:: Assignment ::
Write out the data again exactly, skipping every picture.

:: Exercise data ::

.....

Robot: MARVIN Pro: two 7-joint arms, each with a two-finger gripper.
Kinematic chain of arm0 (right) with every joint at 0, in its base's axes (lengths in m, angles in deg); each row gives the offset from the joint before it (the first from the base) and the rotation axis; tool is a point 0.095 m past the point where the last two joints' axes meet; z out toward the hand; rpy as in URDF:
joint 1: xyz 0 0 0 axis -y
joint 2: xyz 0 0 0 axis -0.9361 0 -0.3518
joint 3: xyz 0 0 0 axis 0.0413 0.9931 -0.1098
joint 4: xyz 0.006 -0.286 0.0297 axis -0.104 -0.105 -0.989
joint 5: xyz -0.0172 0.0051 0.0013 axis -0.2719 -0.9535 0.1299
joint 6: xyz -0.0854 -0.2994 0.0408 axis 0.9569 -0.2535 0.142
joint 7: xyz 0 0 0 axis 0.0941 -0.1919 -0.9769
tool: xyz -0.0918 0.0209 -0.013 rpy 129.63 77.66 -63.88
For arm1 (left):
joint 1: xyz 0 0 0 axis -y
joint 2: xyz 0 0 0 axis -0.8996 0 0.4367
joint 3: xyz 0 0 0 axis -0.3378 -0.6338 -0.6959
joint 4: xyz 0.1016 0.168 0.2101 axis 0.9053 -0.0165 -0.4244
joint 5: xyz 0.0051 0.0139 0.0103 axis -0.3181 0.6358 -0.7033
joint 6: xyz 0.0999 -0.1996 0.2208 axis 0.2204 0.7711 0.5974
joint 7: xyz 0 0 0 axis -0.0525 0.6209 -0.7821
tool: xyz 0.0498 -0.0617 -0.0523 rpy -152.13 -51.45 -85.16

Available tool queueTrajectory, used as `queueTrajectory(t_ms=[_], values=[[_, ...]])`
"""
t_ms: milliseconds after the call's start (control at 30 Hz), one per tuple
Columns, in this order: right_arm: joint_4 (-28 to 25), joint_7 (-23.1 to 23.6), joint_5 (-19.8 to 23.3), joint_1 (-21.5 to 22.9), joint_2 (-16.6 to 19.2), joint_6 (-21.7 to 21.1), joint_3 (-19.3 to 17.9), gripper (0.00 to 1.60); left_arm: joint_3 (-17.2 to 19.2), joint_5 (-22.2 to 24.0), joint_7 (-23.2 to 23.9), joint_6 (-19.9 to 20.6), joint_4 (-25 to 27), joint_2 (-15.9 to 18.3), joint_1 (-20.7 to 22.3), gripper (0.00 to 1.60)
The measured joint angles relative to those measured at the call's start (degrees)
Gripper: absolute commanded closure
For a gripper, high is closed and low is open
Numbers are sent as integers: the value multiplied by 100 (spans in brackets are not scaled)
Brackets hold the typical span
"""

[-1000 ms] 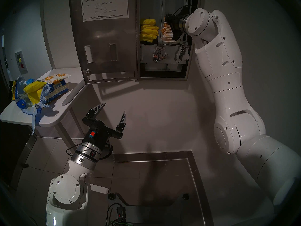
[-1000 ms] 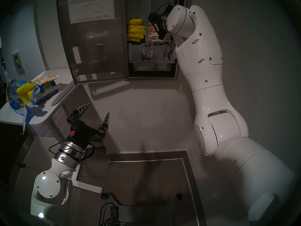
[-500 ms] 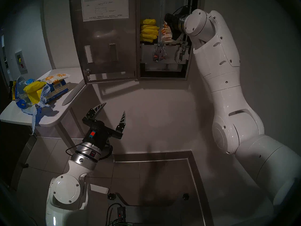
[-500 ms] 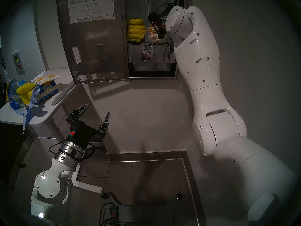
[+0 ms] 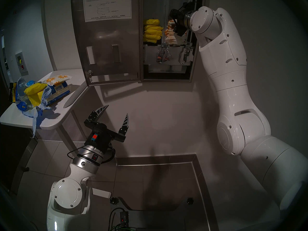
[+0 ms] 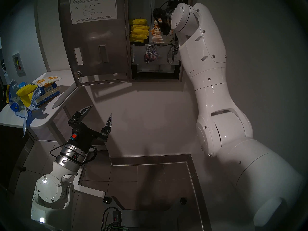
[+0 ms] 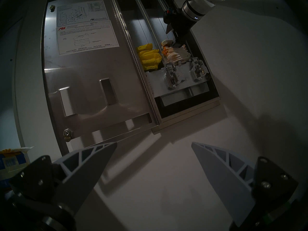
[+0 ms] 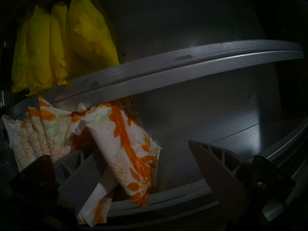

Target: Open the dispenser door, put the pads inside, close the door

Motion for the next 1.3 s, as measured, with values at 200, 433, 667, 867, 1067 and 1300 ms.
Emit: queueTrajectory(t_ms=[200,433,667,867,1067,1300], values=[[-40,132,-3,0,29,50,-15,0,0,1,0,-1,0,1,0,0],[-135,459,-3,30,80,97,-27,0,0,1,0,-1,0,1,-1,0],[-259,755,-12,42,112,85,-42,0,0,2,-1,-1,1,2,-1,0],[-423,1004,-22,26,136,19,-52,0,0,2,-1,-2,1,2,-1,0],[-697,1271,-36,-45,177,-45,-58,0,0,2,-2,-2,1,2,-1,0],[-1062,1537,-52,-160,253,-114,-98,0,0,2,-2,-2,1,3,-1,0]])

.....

:: Completed task ::
Robot: MARVIN Pro: two 7-joint arms, each with a two-finger gripper.
Kinematic chain of arm0 (right) with every joint at 0, in its base's axes (lengths in m, angles in deg); each row gives the offset from the joint before it (the first from the base) and the rotation axis; tool is a point 0.095 m past the point where the last two joints' axes meet; z out toward the hand; rpy as in URDF:
joint 1: xyz 0 0 0 axis -y
joint 2: xyz 0 0 0 axis -0.9361 0 -0.3518
joint 3: xyz 0 0 0 axis 0.0413 0.9931 -0.1098
joint 4: xyz 0.006 -0.286 0.0297 axis -0.104 -0.105 -0.989
joint 5: xyz -0.0172 0.0051 0.0013 axis -0.2719 -0.9535 0.1299
joint 6: xyz -0.0854 -0.2994 0.0408 axis 0.9569 -0.2535 0.142
joint 7: xyz 0 0 0 axis 0.0941 -0.1919 -0.9769
tool: xyz -0.0918 0.0209 -0.013 rpy 129.63 77.66 -63.88
For arm1 (left):
joint 1: xyz 0 0 0 axis -y
joint 2: xyz 0 0 0 axis -0.8996 0 0.4367
joint 3: xyz 0 0 0 axis -0.3378 -0.6338 -0.6959
joint 4: xyz 0.1016 0.168 0.2101 axis 0.9053 -0.0165 -0.4244
joint 5: xyz 0.0051 0.0139 0.0103 axis -0.3181 0.6358 -0.7033
joint 6: xyz 0.0999 -0.1996 0.2208 axis 0.2204 0.7711 0.5974
joint 7: xyz 0 0 0 axis -0.0525 0.6209 -0.7821
tool: xyz 0.0498 -0.0617 -0.0523 rpy -152.13 -51.45 -85.16

Available tool queueTrajectory, used as `queueTrajectory(t_ms=[_], values=[[_, ...]])`
"""
t_ms: milliseconds after the call's start (control at 30 Hz), one per tuple
Columns, in this order: right_arm: joint_4 (-28 to 25), joint_7 (-23.1 to 23.6), joint_5 (-19.8 to 23.3), joint_1 (-21.5 to 22.9), joint_2 (-16.6 to 19.2), joint_6 (-21.7 to 21.1), joint_3 (-19.3 to 17.9), gripper (0.00 to 1.60); left_arm: joint_3 (-17.2 to 19.2), joint_5 (-22.2 to 24.0), joint_7 (-23.2 to 23.9), joint_6 (-19.9 to 20.6), joint_4 (-25 to 27), joint_2 (-15.9 to 18.3), joint_1 (-20.7 to 22.3), gripper (0.00 to 1.60)
The measured joint angles relative to those measured at the call's start (degrees)
Gripper: absolute commanded closure
For a gripper, high is closed and low is open
Numbers are sent as integers: the value multiplied by 100 (spans in brackets are not scaled)
Brackets hold the typical span
"""

[-1000 ms] 
[-1000 ms] 
[-500 ms] 
[-500 ms] 
[+0 ms] 
[+0 ms] 
[+0 ms] 
[+0 ms] 

Target: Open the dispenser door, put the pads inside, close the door

Motion for the next 1.3 s, as measured, with values at 200, 433, 667, 867, 1067 and 1300 ms.
Emit: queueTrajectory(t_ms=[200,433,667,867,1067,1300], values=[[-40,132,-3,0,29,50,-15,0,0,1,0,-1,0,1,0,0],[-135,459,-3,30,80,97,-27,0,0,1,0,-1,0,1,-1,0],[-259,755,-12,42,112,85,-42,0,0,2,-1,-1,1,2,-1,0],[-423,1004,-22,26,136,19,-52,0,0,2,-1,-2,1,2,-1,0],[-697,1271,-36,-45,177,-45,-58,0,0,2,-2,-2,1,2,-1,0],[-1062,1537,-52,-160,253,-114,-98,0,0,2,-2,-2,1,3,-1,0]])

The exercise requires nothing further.